EXERCISE OBJECTIVE:
Ignoring the pictures, copy the data exactly.
TASK INPUTS section start
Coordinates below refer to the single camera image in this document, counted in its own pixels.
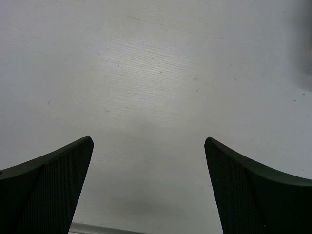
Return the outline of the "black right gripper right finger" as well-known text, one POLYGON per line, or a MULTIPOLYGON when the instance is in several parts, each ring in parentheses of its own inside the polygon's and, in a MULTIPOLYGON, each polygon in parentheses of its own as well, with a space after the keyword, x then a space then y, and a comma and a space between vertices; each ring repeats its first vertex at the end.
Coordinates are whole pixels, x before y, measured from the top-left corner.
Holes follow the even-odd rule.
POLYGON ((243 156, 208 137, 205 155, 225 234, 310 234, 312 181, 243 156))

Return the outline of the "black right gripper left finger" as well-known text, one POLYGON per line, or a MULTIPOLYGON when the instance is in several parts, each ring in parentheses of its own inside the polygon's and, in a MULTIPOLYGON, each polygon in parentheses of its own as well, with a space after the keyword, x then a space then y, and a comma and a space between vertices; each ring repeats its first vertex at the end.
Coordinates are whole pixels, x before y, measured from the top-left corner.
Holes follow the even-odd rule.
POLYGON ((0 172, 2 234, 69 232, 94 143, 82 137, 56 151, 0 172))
TASK INPUTS section end
ANSWER BOX:
Coordinates below refer to the single camera image in this document, counted in its own pixels.
Return the outline of the "black right gripper right finger" as well-known text, one POLYGON per line, or a MULTIPOLYGON when the instance is in several parts, each ring in parentheses of its own inside the polygon's and, in a MULTIPOLYGON, each polygon in parentheses of its own as well, with a space after the keyword, x then a space then y, and a comma and a space between vertices; each ring repeats its first vertex at the end.
Coordinates are whole pixels, x before y, measured from the top-left corner.
Holes follow the even-odd rule.
POLYGON ((243 156, 208 137, 205 155, 225 234, 310 234, 312 181, 243 156))

Return the outline of the "black right gripper left finger" as well-known text, one POLYGON per line, or a MULTIPOLYGON when the instance is in several parts, each ring in parentheses of its own inside the polygon's and, in a MULTIPOLYGON, each polygon in parentheses of its own as well, with a space after the keyword, x then a space then y, and a comma and a space between vertices; each ring repeats its first vertex at the end.
Coordinates are whole pixels, x before y, measured from the top-left corner.
Holes follow the even-odd rule.
POLYGON ((0 172, 2 234, 69 232, 94 143, 82 137, 56 151, 0 172))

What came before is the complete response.